Plusieurs ne sont pas allés du dos de la cuillère pour émettre des réserves sur le profil du nouvel entraîneur-sélectionneur, ainsi que sur le processus ayant conduit à son recrutement.

 

Des journalistes ne digèrent pas encore le contenu du communiqué radio presse rendu public vendredi, 20 septembre, par le ministre des Sports et de l’Education physique, Narcisse Mouelle Kombi. Lequel désigne Toni Conceiçao au poste d’entraîneur-sélectionneur de l’équipe nationale de football du Cameroun (A), François Omam Biyick, au poste d’entraîneur-sélectionneur adjoint principal, Jacques Célestin Songo’o, en qualité d’entraîneur adjoint chargé des gardiens de buts et le Pr William Ngatchou Djomo, qui assumera la charge de médecin de l’équipe. Les réactions fusent. Plusieurs confrère ont choisi de donner leurs avis sur les réseaux sociaux. Dans leurs différentes publications, la plupart n’est pas allée du dos de la cuillère pour émettre des réserves sur le profil du nouvel homme fort de l’encadrement technique des Lions Indomptables, ainsi que son adjoint principal qui a occupé le même poste en 2011. « Encore un toubab sur le banc des Lions. Et qui l’on sait au poste d’adjoint. Comment ce complexe et cette … imposture ? », s’interroge Alex Mimbang. « Comment ça se passe pour que François Omam Biycik, adjoint de Clemente en 2011, accepte huit ans après, de revenir  au même poste, sans sourciller ? Dois-je conclure  qu’entre temps, il n’a pu accumuler aucune expérience pour passer chef ? C’est cette docilité qui ne grandira jamais l’entraîneur camerounais », pense Martin Camus Mimb.

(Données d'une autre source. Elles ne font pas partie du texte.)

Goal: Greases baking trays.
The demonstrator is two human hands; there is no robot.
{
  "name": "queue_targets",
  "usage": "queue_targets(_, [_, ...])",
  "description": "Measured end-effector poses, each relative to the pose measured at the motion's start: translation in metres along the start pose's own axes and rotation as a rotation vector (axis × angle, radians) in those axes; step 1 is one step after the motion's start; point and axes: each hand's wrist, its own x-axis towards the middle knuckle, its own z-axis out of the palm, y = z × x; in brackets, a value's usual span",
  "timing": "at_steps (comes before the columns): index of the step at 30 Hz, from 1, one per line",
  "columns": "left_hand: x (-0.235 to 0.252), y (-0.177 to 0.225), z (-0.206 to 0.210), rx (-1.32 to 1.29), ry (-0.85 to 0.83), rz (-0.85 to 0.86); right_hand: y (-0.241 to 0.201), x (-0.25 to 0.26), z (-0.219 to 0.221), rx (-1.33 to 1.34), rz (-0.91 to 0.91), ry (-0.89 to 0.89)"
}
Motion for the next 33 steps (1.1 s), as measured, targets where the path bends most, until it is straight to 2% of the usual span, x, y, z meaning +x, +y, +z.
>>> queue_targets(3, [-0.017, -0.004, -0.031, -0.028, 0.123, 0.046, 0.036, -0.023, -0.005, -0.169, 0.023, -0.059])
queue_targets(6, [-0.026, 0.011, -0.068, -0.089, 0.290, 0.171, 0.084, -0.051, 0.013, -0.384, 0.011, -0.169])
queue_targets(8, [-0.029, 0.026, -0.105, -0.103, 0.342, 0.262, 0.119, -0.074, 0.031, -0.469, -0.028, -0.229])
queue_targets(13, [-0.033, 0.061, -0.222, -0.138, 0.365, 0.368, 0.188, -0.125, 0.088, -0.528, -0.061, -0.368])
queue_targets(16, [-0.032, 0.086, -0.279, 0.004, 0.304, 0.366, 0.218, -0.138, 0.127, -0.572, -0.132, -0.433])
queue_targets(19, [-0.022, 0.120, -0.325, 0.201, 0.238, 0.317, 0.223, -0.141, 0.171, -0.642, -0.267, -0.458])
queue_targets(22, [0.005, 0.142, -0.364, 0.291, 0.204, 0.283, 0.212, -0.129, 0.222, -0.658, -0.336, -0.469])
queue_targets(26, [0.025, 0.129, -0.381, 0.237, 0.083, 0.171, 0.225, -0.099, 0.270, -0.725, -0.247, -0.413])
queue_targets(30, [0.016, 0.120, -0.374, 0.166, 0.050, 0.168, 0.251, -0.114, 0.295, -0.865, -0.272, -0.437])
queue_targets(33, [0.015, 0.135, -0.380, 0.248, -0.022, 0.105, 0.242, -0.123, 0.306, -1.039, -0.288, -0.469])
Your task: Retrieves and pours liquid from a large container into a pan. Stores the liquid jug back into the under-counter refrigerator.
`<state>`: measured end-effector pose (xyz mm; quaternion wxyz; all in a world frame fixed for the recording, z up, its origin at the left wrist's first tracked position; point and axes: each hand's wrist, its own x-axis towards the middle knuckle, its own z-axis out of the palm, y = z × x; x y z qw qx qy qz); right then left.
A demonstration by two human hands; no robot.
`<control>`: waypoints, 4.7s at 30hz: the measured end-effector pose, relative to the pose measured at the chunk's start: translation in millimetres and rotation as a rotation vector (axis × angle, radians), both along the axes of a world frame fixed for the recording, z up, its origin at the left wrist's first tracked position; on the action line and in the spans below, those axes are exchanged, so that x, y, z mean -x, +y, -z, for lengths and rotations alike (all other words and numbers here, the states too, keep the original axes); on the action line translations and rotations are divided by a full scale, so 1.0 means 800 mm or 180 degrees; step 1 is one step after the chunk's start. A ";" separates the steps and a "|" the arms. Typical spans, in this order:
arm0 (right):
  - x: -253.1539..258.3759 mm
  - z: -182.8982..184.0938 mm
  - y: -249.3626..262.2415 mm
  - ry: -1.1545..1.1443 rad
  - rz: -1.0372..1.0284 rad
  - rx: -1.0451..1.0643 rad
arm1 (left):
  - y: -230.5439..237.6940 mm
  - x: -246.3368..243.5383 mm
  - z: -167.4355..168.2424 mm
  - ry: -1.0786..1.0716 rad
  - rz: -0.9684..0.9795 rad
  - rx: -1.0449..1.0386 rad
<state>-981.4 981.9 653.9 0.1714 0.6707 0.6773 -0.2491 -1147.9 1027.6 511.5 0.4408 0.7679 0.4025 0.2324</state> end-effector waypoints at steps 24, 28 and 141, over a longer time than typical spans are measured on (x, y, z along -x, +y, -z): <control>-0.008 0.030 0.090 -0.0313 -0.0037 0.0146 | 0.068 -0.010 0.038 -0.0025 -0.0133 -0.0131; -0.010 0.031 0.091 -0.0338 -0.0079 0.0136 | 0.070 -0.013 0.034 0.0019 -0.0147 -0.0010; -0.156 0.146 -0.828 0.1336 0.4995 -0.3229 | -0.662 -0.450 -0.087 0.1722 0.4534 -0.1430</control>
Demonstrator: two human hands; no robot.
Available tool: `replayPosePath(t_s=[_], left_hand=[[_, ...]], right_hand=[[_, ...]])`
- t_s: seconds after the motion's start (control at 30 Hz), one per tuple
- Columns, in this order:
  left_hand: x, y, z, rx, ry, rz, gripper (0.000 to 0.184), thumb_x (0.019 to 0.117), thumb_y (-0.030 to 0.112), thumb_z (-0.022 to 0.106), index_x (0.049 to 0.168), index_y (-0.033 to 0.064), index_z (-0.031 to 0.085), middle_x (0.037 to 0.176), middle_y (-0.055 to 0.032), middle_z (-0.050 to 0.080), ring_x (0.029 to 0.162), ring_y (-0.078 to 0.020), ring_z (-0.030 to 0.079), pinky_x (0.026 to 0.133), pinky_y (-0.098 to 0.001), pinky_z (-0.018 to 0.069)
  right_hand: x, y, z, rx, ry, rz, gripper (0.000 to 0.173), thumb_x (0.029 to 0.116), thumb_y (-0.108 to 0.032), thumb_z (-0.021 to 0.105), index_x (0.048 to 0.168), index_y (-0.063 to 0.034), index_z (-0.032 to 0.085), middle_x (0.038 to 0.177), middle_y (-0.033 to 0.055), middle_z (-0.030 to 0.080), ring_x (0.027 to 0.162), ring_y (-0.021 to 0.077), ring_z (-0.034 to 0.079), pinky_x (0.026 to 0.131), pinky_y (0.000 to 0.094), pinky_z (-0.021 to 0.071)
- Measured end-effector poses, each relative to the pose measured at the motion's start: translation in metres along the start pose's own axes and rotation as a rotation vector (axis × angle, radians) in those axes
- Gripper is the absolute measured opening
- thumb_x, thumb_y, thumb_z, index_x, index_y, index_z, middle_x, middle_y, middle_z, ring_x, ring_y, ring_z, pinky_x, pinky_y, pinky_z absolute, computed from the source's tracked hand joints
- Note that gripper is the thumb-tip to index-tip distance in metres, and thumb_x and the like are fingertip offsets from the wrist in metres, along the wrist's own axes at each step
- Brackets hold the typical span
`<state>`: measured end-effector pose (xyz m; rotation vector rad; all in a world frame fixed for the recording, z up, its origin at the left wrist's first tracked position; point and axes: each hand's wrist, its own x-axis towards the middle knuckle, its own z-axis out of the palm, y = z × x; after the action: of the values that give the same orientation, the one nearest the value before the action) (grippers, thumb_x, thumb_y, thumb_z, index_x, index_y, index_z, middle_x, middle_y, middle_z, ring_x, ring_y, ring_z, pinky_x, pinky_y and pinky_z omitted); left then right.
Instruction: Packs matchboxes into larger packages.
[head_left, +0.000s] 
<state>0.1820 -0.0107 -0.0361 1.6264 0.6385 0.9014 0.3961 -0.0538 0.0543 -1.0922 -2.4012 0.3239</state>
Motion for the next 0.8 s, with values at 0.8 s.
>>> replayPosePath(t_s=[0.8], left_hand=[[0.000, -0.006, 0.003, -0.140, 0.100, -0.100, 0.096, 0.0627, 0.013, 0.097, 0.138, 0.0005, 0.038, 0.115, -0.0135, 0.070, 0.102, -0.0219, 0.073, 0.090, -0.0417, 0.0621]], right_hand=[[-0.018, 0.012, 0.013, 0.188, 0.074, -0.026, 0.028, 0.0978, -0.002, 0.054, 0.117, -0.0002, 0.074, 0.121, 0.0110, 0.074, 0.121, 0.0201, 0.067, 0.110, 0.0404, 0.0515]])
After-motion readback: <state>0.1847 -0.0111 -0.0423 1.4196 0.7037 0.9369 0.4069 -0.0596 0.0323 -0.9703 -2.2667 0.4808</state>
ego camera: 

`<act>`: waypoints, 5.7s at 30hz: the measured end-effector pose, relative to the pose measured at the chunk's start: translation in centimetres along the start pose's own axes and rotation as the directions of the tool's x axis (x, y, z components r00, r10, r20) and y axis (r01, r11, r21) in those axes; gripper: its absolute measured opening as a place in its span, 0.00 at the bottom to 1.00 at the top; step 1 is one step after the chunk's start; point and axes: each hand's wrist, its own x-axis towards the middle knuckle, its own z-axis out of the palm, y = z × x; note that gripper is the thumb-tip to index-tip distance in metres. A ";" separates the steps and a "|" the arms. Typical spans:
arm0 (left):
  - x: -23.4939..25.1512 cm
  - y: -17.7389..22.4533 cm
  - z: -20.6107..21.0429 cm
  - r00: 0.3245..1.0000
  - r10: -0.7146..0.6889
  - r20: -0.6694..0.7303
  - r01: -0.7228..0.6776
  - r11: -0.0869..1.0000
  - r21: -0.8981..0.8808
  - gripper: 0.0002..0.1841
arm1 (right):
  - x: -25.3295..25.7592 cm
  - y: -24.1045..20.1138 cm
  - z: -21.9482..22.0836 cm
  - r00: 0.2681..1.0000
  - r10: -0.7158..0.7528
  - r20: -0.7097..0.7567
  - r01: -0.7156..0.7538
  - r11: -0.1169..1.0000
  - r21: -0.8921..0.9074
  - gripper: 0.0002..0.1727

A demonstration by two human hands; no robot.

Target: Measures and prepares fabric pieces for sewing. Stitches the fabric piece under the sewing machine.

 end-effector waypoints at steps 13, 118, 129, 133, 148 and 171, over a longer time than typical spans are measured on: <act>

Outre ces réserves sur les profils, certains journalistes essayent tant bien que mal de questionner le processus ayant conduit au recrutement du technicien portugais. « Il (le Minsep) n’a pensé qu’à lui ; lui avant, lui après. J’espère qu’il ne va pas nous gâcher le dialogue », espère Rodrigue Tongue. « Le Minsep a décidé de susciter la colère du peuple pendant le grand dialogue national en nous imposant cet entraîneur de pacotille », pense Armand Okol. « La France ne va jamais confier la sélection nationale à Sydney Govou et l’Angleterre ne choisira jamais Florent Ibengue. Mais, au Cameroun, la parade est de dire que la nomination est discrétionnaire. Ceux qui l’ont choisi sont les seuls à savoir pourquoi c’est lui », estime Paul Mahel. Agé de 57 ans, Toni Conceiçao sera à sa toute première expérience sur le banc de touche d’une sélection nationale.